6. Ont été jugés comme devant être pris en compte dans la détermination du revenu de référence l'allocation adulte handicapé (2e Civ., 24 octobre 2019, pourvoi n° 18-14.211, publié au Bulletin) et la prestation de compensation du handicap (2e Civ., 16 juin 2022, pourvoi n° 20-20.270, publié au Bulletin).
7. Il résulte d'une jurisprudence constante que la rente versée à la victime d'un accident du travail en application des articles L. 434-1, L. 434-2, L. 452-2 et L. 452-3 du code la sécurité sociale indemnise les pertes de gains professionnels et l'incidence professionnelle de l'incapacité.
8. En outre, si la Cour de cassation jugeait que cette rente indemnisait également le déficit fonctionnel permanent (Crim., 19 mai 2009, pourvois n° 08-86.050 et 08-86.485, Bull. crim. 2009, n° 95 et 96 ; 2e Civ., 11 juin 2009, pourvois n° 08-17.581, Bull. 2009, II, n° 155 ; n° 07-21.768, Bull. 2009, II, n° 153 ; 2e Civ., 11 juin 2009, pourvoi n° 08-16.089, Bull. 2009, II, n° 154), par deux arrêts d'assemblée plénière rendus le 20 janvier 2023 (Ass. plén., 20 janvier 2023, pourvois n° 20-23.673 et 21-23.947, publiés au Bulletin), revenant sur cette jurisprudence, elle juge désormais que la rente visée aux articles précédents ne répare pas le déficit fonctionnel permanent.
9. Dès lors, la rente versée par la caisse au titre de la maladie professionnelle constitue un revenu qui doit être pris en considération pour déterminer le montant annuel de référence du foyer.
10. Pour débouter Mme [S] de sa demande d'indemnisation de son préjudice économique, l'arrêt, après avoir énoncé qu'il convient de rechercher le revenu annuel global net imposable du ménage avant le décès et rappelé que la rente versée à la victime d'un accident du travail indemnise, d'une part, les pertes de gains professionnels et l'incidence professionnelle de l'incapacité et, d'autre part, le déficit fonctionnel permanent de sorte, qu'en l'espèce, cette rente indemnisait nécessairement le déficit fonctionnel permanent qui constitue un poste de préjudice personnel et extra-patrimonial indemnisant le défunt et ne devait donc pas participer à la détermination du revenu de référence, a calculé ce dernier en additionnant la retraite du défunt, la moyenne des revenus de son épouse sur les trois années précédentes et la rente d'incapacité fonctionnelle déterminée par le FIVA et ayant servi au calcul du préjudice fonctionnel de la victime dans l'offre faite par elle.

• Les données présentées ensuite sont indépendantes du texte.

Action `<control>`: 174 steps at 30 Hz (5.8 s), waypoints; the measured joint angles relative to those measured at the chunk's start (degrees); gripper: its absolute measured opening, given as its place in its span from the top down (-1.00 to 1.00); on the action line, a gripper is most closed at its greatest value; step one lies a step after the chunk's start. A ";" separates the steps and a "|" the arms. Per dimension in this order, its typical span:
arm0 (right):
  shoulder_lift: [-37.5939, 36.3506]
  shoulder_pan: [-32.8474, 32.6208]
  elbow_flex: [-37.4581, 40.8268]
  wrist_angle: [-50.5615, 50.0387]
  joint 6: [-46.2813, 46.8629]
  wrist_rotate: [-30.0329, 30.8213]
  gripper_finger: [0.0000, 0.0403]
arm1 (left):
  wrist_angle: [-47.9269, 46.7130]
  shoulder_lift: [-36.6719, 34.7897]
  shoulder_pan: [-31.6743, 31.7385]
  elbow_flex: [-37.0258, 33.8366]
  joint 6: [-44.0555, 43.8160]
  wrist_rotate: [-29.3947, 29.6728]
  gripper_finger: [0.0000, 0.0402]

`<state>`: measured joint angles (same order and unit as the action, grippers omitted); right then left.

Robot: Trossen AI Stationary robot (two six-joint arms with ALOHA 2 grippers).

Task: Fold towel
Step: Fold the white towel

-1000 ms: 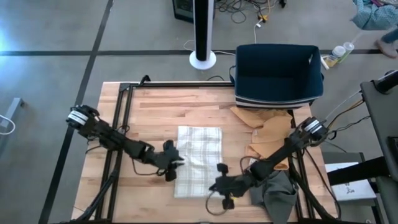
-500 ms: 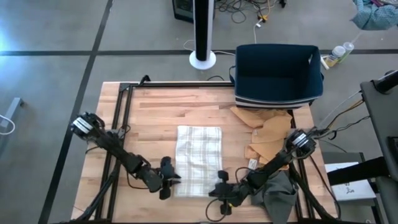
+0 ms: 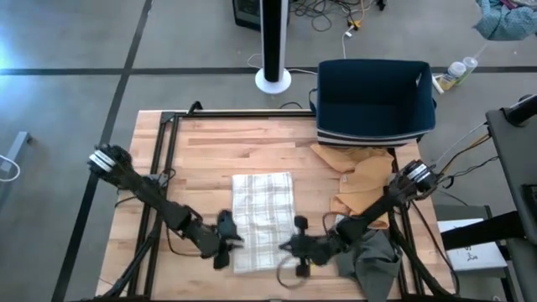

11. En statuant ainsi, sans prendre en considération dans la détermination du revenu de référence la rente versée par la caisse au titre de la maladie professionnelle, la cour d'appel a violé le texte et le principe susvisés.
PAR CES MOTIFS, et sans qu'il y ait lieu de statuer sur les autres griefs du pourvoi, la Cour :
CASSE ET ANNULE, en toutes ses dispositions, l'arrêt rendu le 23 juillet 2021, entre les parties, par la cour d'appel d'Aix-en-Provence ;
Remet l'affaire et les parties dans l'état où elles se trouvaient avant cet arrêt et les renvoie devant la cour d'appel d'Aix-en-Provence autrement composée.
Condamne le Fonds d'indemnisation des victimes de l'amiante aux dépens ;
En application de l'article 700 du code de procédure civile, rejette la demande formée par le Fonds d'indemnisation des victimes de l'amiante et le condamne à payer à Mme [S] la somme de 3 000 euros ;
Dit que sur les diligences du procureur général près la Cour de cassation, le présent arrêt sera transmis pour être transcrit en marge ou à la suite de l'arrêt cassé ;
Ainsi fait et jugé par la Cour de cassation, deuxième chambre civile, et prononcé par le président en son audience publique du trente mars deux mille vingt-trois.